Bring up cheating in a relationship and most people know what you’re talking about.
There’s the drunken night you regret. There’s the ex you can’t say no to. The months-long affair, bursting with passion. The secret family, meticulously hidden away in another state.
Those are all obvious. But once you start to ask about where cheating begins and ends—where, that is, something crosses the line from not-cheating to cheating—that’s where it can get tricky.
This is the uncertainty at the root of the term “micro-cheating,” which has cropped up in recent years to help define relationship behaviors—largely carried out online and on social media—that might feel like cheating, even if they don’t tick any of the obvious boxes.
“I’ve had past partners who would leave flirtatious comments or only follow women who were more sexual and comment or like their posts a lot,” said Nina Jankovic, 29, a psychology student in Montreal. “I think the favoriting and following sexual accounts, though, is a lot more common than more forward communication, but that’s what I’ve experienced.”
Sound like a familiar experience? You’re not alone.
What is micro-cheating?
Given its relatively recent appearance in the dating discourse, there’s not necessarily a black-and-white micro-cheating definition yet.
To some degree, as with regular cheating, micro-cheating is in the eye of the beholder.
Behaviors that might feel like red flags or deep breaches of trust to some may be simple examples of healthy human flirtatiousness.
There is an argument to be made that finding new things to classify as some type of “cheating” is a corrosive outcrop of an already unrealistic mentality—culturally enforced monogamy.
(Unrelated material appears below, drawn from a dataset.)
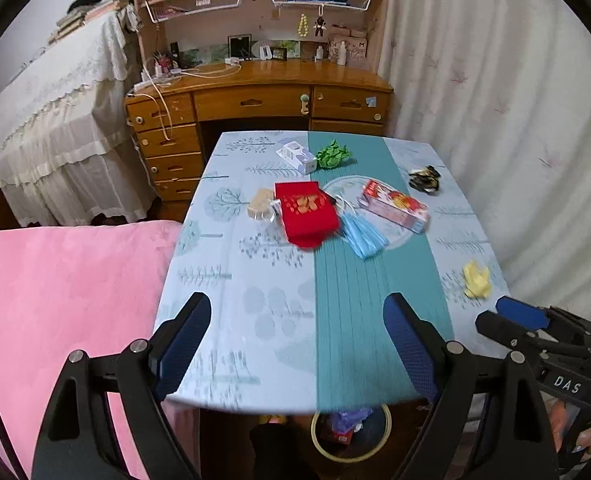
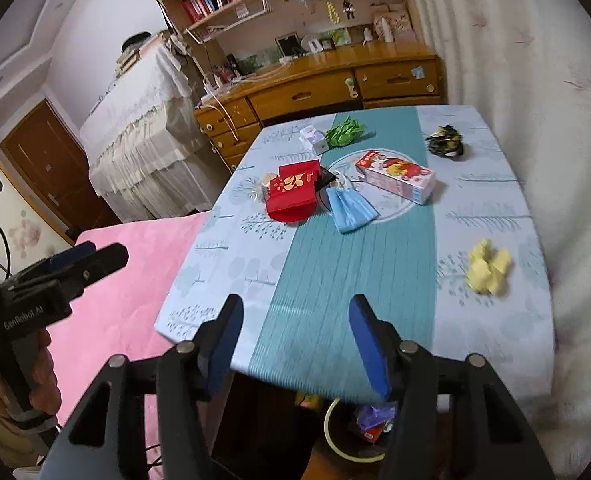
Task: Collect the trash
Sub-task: 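Move both tools back over the table, then grasp the plastic bottle with the left tool while the right tool grasps the red envelope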
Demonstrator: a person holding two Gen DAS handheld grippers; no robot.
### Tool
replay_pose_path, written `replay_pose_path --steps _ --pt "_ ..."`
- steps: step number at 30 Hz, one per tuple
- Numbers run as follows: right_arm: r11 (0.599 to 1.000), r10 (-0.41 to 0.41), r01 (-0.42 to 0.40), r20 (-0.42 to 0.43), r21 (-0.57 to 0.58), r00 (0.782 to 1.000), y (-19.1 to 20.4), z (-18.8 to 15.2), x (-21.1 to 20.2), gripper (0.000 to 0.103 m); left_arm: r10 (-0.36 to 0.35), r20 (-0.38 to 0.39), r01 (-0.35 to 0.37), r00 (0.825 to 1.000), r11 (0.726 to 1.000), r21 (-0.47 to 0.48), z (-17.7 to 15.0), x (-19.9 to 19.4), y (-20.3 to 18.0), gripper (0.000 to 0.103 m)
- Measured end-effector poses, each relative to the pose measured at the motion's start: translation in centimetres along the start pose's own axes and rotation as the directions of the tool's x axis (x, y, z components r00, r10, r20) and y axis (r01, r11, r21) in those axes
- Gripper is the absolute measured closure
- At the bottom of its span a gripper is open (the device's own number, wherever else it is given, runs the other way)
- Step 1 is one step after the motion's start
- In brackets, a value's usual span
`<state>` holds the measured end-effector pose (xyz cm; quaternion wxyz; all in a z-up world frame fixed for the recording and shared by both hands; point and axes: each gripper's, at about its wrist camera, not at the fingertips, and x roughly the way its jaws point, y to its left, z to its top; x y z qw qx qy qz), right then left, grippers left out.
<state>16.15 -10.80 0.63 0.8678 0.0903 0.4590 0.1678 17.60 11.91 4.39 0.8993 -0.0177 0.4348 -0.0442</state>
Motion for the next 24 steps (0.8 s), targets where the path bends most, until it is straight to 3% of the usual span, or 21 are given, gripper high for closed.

The idea that everyone can only be attracted to one person at a time (as history has sometimes shown) is just not workable on a large scale.
But micro-cheating, by definition, groups together actions that feel like cheating _to the person being cheated on_—even if they don’t feel egregious to the person engaging in them.
The same way a married man having an affair in the 1950s might hand-wave it off as simply a necessity of male sexual desire, a woman in a relationship in 2019 could dismiss sending flirtatious texts to an ex as being ultimately meaningless—but that doesn’t invalidate the wife or boyfriend’s feelings of discomfort or betrayal.
Even if you’re not crossing your own barriers, you might be crossing your partner’s. And that’s where it gets tricky.
Many of the below behaviors—which aren’t intrinsically harmful and are totally fine for single people—could be classified as micro-cheating examples:
- Liking or commenting excessively on social media posts made by people you’re attracted to.
- Following people who post a lot of sexual content (acquaintances rather than celebrities), whether you engage or not.
- Posting revealing photos of yourself (aka “thirst traps” or otherwise flirtatious or sexual content on social media).
- Sending flirtatious/jokey messages, texts or emails to people you’re attracted to.
- Staying in close contact with exes or crushes.
- Actively concealing the above behaviors from your partner (e.g. using a fake name for a contact in your phone, deleting texts or direct messages, using a fake or secondary profile to engage in flirtatious ways, etc.)
In short, it’s behaviors that you almost certainly wouldn’t do if your partner was there—but that feel just tame, hidden or gray-area-ish enough that you can defend doing them to yourself, since they’re not breaking any broadly understood rules.
When does micro-cheating become real cheating?
So the line between micro-cheating and harmless innocent behavior might be complex. What about the line between micro-cheating and signs of full-on cheating? At what point do you drop the “micro” entirely?
Again, it’ll depend on each couple. But often it’s a question of shifting gears from indirect behaviors to direct behaviors.
Rather than exchanging funny, flirty selfies with a crush, you exchange sexually suggestive pictures. Rather than making risqué jokes with an ex, you devolve into full-on sexting. At that point, the desire at the core of your actions is laid bare—it’s not about friendship or communication or having fun, it’s about sex.
Knowing that possibility exists might be enough for someone to draw the line at micro-cheating entirely—the logic being, you won’t have to worry about catching real cheating if you never let it get to the “micro” version in the first place. That was the case for Jankovic as she experienced past partners’ actions.
“Whenever I’ve brought it up with men, they usually get defensive,” she said. “And when I see men who follow a bunch of accounts like that or liking photos like that, that is a red flag for me now. And I just don’t date people like that anymore, or not seriously, anyway.”
Micro-cheating will probably keep evolving
Because the cultural conversation around these rituals hasn’t become widely understood or accepted yet—new apps mean new behaviors mean new cultural norms—it’s easy to engage in different examples of micro-cheating without even realizing it.
Much of social media is set up to produce a “like first, ask questions later” mentality; even if you’re single right now, you could already be developing a pattern of liking and commenting that’ll betray a future partner’s trust without realizing it.
At the end of the day, what’s most important is to have open and honest discussions about what’s okay and what isn’t with whomever you’re dating—ideally before the relationship is too far along.
Even if you’re not on the same page about this, being clear about what the other person wants and expects from you means you’ll be able to go about your life without accidentally violating their trust—and also without living in fear that you’re doing something wrong when you aren’t.